Their focus is on developing the Quantum algorithms to solve expensive computational problems. Developing these takes time and effort, which is why it’s so important to start doing it now.
In a way, the fact that both IBM and Microsoft are encouraging developers to play with their Quantum languages is for a reason. There aren’t enough people qualified to be Quantum developers, and the need is becoming very real.
Quantum for what?
Three critical spaces are the ones driving the field. The obvious one is cryptography. Our current infrastructure’s security relies on Public-Private cryptography. Behind it, there is one of the toughest mathematical problems, which is the factorization of prime numbers.
In 1994, Peter Shor, an American professor of Applied Mathematics at MIT, developed a new algorithm to factor prime numbers called the Shor Algorithm. The new algorithm took advantage of the way Quantum Computing works, achieving considerable speedup times. It wasn’t until 2001 that someone attempted to put it in play with a real Quantum Computer. Fast-forward to 2014, scientists have already achieved the factoring of a six digit number.

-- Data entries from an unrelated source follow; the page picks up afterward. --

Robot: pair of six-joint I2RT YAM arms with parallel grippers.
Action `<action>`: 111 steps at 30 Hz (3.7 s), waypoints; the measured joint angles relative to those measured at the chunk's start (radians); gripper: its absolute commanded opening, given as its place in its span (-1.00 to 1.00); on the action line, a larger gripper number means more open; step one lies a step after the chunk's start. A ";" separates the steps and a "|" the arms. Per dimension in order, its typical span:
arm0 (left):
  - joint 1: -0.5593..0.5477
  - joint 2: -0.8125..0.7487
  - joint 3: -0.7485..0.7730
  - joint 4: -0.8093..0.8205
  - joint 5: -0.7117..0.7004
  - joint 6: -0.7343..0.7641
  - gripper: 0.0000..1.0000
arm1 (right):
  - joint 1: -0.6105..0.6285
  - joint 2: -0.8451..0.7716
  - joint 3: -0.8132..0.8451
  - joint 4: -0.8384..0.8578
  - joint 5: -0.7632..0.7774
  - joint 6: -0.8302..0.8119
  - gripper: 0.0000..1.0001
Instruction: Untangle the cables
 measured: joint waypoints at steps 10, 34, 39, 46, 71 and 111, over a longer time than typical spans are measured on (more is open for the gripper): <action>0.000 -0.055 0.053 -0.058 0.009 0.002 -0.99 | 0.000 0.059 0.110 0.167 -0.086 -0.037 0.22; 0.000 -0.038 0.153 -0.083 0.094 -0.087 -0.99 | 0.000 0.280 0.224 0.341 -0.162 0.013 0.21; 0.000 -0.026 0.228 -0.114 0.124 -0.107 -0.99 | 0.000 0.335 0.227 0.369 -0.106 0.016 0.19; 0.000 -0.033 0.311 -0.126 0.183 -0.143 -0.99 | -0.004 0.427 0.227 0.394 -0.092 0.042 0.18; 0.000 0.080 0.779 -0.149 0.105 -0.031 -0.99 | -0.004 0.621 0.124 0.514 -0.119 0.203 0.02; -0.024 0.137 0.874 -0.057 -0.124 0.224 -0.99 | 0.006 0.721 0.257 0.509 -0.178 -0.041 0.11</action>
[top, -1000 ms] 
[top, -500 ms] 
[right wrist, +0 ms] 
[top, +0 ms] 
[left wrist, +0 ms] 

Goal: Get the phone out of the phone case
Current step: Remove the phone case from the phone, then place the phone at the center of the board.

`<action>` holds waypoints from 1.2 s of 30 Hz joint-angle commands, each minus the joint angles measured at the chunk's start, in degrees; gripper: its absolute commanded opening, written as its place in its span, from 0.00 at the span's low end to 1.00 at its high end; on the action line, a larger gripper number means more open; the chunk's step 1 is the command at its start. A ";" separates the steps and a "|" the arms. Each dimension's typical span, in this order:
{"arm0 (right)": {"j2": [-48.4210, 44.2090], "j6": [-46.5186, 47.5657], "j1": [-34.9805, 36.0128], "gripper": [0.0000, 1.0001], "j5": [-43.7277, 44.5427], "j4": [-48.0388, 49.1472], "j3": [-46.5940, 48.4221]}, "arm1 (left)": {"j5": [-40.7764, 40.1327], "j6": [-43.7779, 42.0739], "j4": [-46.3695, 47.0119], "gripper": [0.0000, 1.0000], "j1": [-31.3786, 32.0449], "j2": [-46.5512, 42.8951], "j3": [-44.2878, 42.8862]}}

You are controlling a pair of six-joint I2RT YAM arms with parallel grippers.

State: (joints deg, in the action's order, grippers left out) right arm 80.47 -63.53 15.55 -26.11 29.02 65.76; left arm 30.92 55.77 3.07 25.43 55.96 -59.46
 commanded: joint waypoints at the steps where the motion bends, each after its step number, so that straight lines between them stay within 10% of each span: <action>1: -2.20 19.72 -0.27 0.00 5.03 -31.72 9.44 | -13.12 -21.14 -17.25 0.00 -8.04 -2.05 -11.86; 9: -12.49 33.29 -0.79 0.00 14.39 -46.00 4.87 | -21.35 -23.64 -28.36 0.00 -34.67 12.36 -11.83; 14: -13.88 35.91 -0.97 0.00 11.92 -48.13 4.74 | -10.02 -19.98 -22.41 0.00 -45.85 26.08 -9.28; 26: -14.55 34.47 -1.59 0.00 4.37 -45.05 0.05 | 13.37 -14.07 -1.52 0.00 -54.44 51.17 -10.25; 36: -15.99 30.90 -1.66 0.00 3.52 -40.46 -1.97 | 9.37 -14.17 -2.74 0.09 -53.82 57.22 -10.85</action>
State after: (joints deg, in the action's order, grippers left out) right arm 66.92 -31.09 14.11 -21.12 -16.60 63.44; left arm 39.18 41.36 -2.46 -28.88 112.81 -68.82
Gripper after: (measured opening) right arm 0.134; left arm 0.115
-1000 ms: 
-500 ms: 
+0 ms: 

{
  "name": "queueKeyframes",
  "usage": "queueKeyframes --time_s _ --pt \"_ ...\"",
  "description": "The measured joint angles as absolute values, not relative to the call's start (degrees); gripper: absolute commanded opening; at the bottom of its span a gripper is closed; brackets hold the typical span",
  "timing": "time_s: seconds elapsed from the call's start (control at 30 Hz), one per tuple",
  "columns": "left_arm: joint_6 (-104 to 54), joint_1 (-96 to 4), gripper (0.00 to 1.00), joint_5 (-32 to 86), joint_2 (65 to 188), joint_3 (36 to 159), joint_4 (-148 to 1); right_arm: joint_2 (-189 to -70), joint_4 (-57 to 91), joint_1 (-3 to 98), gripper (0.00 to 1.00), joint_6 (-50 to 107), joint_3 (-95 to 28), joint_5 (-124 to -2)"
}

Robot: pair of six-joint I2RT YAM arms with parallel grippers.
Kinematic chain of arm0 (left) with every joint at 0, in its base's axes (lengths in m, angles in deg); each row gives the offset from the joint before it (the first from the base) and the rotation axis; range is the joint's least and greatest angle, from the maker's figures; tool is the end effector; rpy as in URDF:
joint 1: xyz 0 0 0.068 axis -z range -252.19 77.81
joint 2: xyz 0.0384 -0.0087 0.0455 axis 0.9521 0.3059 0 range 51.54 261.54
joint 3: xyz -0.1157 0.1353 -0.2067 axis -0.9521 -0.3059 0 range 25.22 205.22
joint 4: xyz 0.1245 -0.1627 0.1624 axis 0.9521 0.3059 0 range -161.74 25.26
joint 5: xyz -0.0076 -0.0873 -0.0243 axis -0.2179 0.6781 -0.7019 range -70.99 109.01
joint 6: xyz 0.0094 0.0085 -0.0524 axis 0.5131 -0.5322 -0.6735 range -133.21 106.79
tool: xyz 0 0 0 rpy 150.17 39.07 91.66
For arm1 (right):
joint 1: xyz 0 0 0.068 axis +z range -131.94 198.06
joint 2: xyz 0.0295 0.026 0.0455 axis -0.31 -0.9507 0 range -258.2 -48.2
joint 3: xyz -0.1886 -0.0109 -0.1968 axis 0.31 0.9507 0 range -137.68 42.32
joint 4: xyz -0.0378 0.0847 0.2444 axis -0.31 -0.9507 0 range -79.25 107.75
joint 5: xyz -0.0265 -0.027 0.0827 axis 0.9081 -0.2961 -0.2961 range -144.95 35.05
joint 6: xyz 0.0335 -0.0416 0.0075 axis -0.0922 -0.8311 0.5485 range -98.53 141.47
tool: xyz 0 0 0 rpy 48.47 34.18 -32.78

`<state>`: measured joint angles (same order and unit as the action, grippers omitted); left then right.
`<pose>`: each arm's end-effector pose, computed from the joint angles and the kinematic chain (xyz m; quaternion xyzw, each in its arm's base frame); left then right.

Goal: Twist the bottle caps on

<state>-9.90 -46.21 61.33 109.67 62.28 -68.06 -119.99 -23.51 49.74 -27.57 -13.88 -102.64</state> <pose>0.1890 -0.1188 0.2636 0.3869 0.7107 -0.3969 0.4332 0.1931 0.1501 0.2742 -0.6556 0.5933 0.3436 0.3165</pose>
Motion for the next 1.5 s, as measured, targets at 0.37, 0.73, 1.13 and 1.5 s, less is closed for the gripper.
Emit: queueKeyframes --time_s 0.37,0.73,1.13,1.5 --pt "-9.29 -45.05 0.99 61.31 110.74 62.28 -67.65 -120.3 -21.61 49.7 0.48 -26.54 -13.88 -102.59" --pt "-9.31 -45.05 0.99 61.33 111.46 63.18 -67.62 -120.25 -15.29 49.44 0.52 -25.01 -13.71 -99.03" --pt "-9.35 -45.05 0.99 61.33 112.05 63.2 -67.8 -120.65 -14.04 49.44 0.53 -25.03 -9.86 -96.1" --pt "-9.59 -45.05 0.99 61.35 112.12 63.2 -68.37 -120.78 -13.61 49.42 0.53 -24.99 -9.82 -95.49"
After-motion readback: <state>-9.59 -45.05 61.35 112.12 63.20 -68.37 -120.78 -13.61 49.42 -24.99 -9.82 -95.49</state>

While still some years away, everyone is expecting a breakthrough in no time. Such is the pace that the National Institute of Standards and Technology (NIST), the organization in charge of validating our most used cryptographic algorithms, is already talking about post-quantum cryptography (PDF).
But crypto, while important, is the tip of the iceberg. Artificial Intelligence, but more specifically, Machine Learning and Deep Learning algorithms, are becoming ubiquitous too. These algorithms need, not only massive amounts of data but tremendous computational speed. Such is the need that the industry is fine-tuning their chip designs to supply even fastest training capacity to their customers.
It’s not about who uses AI or not anymore. It’s about who can re-train their models faster.
The quest for fast Deep Learning training is pushing the investment on Quantum Computers too. It’s not about who uses AI or not anymore. It’s about who can re-train their models faster.
So far, the inroads into Quantum Deep Learning haven’t been much. The underlying mathematics behind most Artificial Neural Networks don’t play well with Quantum Computation. This is changing though, and quickly.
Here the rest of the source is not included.